• Required work
Only lines containing the string "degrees" belong in the answer; find them in the records and copy them.

• The input
....

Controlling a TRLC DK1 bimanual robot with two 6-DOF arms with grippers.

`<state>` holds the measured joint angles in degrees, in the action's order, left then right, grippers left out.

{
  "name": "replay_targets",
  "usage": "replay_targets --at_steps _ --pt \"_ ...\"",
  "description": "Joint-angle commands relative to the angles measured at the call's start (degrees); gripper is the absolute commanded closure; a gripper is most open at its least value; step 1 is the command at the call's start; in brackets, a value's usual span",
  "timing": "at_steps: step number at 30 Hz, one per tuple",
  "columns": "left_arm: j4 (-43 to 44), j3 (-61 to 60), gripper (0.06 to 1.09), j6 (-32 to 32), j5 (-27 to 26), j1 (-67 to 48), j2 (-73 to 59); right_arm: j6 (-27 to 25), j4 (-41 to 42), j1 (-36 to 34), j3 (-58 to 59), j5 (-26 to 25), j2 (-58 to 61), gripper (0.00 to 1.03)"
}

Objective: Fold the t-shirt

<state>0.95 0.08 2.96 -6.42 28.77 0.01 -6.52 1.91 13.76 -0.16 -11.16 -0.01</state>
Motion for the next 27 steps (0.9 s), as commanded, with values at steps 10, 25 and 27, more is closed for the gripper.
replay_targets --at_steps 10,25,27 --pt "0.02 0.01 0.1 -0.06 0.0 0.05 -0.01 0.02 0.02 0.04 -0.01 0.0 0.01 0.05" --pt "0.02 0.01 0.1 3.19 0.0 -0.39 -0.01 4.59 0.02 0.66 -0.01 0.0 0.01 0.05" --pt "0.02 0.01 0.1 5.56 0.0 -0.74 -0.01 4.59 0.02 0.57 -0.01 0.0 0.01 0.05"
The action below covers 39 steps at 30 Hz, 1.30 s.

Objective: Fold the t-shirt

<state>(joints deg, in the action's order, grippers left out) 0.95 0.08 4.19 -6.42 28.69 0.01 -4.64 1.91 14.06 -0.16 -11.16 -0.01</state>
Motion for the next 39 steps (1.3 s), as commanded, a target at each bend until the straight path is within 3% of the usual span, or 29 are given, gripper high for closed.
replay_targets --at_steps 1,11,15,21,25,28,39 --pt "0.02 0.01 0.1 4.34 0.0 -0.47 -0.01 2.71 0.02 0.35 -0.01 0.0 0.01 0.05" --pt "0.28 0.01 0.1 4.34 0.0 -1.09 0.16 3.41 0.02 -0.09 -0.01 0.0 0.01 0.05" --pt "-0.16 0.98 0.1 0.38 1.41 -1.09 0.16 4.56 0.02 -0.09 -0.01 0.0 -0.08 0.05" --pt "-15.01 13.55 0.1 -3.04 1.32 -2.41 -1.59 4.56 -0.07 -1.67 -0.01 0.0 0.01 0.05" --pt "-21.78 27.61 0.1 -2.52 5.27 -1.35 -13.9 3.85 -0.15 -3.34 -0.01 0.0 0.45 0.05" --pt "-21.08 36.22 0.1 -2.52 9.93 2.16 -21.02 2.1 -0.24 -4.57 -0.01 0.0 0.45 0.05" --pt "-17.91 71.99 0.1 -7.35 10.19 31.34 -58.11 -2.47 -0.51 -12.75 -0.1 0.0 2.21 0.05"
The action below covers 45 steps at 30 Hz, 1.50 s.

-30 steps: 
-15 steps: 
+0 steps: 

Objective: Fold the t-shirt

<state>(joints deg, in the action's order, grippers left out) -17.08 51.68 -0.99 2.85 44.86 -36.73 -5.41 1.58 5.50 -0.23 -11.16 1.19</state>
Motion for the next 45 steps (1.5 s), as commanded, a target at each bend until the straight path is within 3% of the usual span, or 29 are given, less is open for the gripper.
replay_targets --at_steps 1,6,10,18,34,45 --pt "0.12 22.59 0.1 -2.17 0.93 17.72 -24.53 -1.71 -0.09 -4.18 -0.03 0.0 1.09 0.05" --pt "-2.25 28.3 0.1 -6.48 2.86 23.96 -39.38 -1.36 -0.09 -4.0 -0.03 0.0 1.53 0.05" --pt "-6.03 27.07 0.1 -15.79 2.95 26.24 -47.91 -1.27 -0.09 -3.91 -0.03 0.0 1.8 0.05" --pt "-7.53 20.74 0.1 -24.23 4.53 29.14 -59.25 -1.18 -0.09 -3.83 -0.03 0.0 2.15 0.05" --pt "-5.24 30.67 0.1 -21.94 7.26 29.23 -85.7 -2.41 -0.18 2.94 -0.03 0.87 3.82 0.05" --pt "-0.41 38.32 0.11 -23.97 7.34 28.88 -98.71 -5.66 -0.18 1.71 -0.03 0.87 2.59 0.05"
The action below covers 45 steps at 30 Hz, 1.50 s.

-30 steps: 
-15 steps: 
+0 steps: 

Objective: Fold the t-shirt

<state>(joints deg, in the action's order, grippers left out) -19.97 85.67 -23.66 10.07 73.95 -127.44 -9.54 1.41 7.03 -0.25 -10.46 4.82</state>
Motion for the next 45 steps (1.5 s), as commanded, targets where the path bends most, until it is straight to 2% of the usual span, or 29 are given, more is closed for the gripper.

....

• Answer box
`<state>` holds the measured joint angles in degrees, in the action's order, left then right, grippers left out.
  "description": "Joint-angle commands relative to the angles measured at the call's start (degrees); gripper is the absolute commanded closure; a gripper is most open at its least value; step 1 is the command at the call's start; in brackets, a value's usual span",

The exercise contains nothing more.